How to build a coding agent

Mini SWE Agent and Prompting Approach

  • A small (~100 LOC) SWE-bench agent is highlighted as impressively simple; most of its behavior comes from a very short prompt plus a YAML config.
  • Core loop: analyze codebase, create a repro script, edit source, rerun tests, then test edge cases.

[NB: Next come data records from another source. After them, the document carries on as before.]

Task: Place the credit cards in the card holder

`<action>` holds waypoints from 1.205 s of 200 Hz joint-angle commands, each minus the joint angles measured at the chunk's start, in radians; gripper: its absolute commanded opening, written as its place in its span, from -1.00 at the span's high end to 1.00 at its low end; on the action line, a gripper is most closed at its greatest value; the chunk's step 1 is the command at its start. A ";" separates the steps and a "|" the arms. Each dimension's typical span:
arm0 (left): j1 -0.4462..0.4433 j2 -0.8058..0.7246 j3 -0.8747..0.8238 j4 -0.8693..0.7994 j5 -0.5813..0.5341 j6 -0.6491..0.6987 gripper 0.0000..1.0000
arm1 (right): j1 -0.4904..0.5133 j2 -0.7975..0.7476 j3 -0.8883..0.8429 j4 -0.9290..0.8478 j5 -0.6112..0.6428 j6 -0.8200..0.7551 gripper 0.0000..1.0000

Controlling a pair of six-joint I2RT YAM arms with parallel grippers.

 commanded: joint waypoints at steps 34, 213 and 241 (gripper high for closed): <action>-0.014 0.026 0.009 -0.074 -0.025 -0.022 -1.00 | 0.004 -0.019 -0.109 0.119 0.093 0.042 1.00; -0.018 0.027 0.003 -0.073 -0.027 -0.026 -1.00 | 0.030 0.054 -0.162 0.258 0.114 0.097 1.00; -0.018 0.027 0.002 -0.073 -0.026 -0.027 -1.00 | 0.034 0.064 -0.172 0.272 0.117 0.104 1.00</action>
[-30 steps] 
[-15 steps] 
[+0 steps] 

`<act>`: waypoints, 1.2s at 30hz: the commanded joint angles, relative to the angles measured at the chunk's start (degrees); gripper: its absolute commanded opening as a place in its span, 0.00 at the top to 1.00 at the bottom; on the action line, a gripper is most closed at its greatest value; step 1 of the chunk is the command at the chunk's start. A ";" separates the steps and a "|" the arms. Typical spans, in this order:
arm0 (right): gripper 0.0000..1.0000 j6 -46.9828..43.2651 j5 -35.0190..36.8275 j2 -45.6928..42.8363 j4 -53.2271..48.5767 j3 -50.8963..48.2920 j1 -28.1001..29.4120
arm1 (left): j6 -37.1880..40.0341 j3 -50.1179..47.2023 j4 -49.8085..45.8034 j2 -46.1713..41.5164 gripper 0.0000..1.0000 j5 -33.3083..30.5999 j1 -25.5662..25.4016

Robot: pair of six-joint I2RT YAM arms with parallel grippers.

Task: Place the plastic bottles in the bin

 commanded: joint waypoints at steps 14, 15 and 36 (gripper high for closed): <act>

Some commenters reuse similar step-by-step prompts to avoid “debug loops.”
  • Others note that the YAML prompt content is substantial and that LLMs can both overestimate and underestimate their own capabilities.

Tools, Bash, and Program Synthesis

  • One camp argues a single bash tool could theoretically cover listing, searching, editing, and patching files.
  • Another argues for specialized tools (list files, read file, edit file) for safety, sandboxing, and clarity, and because some models have been specifically trained on such tools.
  • There’s mention that some models (e.g., Sonnet) sometimes synthesize helper Python programs to perform large refactors in one shot, an emergent form of program synthesis.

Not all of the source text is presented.